Konopka, who denies misconduct, signed a voluntary surrender of license in September, in which she agreed to give up her license effective October 13, allowing her time to "provide scheduled and emergency treatment," according to the surrender.

POV: Konopka filed dozens of affidavits from patients speaking in her support with the court, but to no avail so far. Elsewhere in the CNN story, she describes herself as an "enemy of the system" that the establishment is trying to "destroy." Konopka had been seeing about 20 patients per week at her solo office, charging them $50. One told CNN that her other doctors "had their heads shoved into their computers" while Konopka gave her full attention.

But there are other, important wrinkles to Konopka's story.
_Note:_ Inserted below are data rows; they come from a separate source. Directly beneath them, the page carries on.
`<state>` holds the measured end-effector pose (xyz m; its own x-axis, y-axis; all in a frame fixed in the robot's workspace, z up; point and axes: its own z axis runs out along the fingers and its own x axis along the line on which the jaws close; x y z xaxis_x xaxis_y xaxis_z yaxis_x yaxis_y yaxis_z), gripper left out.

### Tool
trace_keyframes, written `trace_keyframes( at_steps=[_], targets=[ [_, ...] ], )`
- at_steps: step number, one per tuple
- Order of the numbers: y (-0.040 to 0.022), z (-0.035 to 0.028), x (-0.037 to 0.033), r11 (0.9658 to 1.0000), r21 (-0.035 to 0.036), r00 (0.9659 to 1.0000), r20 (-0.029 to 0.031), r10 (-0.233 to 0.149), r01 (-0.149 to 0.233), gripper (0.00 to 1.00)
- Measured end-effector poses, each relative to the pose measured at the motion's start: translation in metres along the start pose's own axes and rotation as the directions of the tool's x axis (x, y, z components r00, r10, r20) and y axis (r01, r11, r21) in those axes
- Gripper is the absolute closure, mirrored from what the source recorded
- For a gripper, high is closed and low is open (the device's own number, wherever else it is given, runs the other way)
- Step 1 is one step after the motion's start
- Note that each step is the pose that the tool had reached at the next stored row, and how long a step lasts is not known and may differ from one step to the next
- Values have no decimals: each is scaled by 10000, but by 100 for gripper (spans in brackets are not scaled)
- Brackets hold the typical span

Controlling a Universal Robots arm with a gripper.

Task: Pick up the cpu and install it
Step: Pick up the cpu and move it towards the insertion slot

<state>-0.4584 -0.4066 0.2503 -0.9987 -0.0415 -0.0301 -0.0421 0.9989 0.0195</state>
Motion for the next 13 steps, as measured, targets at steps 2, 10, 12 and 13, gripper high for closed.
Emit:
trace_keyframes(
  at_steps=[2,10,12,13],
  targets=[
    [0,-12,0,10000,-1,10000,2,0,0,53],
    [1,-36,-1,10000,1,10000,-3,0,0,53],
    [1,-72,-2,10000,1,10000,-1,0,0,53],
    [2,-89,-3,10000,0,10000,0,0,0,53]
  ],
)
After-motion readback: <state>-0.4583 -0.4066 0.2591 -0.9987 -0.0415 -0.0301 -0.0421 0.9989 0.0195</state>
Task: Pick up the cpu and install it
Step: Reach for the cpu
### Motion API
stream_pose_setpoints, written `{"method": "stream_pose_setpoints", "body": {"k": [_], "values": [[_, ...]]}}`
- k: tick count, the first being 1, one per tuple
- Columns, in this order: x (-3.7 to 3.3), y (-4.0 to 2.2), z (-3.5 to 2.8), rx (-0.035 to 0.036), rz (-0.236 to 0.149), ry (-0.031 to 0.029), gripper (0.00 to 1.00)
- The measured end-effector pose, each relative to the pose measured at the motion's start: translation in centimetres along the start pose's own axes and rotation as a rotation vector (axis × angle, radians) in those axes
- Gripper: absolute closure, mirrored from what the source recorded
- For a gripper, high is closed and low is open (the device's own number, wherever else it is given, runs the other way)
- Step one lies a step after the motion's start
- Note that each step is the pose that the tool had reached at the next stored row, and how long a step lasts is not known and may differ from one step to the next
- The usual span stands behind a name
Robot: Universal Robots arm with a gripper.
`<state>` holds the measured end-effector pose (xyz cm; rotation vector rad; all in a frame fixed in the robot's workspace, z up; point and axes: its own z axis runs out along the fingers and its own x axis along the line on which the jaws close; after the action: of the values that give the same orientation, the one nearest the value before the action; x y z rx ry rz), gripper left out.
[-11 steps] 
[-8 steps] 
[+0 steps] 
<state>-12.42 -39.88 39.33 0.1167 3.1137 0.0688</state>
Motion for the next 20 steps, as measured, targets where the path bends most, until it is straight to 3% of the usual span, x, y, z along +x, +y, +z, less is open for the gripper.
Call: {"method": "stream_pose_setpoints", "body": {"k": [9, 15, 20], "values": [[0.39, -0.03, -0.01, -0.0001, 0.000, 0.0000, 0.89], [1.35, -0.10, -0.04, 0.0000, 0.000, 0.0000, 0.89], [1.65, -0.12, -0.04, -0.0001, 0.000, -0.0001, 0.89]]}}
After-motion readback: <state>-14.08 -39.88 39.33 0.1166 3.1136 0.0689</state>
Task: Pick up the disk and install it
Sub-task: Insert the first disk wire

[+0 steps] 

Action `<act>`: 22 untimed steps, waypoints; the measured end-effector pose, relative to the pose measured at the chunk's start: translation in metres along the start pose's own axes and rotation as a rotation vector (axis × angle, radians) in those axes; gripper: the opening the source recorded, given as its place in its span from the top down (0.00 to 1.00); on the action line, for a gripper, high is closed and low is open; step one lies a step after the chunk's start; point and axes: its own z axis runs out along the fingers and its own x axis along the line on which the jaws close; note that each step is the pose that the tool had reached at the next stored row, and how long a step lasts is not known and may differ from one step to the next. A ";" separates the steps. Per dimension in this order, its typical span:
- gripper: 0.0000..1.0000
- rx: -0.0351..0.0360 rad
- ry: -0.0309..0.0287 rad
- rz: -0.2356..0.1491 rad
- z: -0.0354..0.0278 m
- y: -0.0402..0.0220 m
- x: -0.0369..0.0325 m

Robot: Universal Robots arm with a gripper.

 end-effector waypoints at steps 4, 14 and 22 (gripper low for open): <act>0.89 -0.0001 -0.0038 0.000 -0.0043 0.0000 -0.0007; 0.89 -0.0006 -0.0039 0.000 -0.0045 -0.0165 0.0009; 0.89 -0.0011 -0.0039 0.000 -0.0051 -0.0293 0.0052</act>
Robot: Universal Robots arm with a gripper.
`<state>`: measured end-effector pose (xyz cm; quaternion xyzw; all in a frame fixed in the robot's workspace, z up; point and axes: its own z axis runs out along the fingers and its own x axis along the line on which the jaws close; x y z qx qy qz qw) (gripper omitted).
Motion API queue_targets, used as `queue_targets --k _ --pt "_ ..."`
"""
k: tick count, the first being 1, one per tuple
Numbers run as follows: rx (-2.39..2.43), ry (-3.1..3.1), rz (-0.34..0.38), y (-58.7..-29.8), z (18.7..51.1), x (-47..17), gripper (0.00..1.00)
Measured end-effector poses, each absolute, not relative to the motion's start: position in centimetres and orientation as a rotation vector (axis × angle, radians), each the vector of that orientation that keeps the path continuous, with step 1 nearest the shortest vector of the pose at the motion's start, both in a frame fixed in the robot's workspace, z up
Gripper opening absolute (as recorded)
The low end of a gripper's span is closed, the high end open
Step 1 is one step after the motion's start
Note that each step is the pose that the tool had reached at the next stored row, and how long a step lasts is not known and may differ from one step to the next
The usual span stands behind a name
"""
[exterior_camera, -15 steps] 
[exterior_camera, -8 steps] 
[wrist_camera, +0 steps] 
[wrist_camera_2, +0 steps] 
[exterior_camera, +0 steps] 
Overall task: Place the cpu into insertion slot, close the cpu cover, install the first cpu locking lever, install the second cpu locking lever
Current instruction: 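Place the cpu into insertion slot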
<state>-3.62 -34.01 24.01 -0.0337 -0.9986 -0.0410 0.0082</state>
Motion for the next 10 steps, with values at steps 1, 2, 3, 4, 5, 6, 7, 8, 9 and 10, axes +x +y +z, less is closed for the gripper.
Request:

Due to her lack of computer literacy, she is unable to access the state's online system for monitoring the prescription of opiod-based drugs. Given the United States' longstanding opoid abuse epidemic, Konopka's inability—or unwillingness—to comply is obviously problematic.

While it's not clear how Konopka's situation will play out, it does raise some interesting points in an era where technology is continually transforming the way we work and receive services. Is she is a Luddite refusing to modernize at her patients' expense (and in violation of law)? Does her insistence that computers have depersonalized medicine—even as they introduce efficiency—have merit?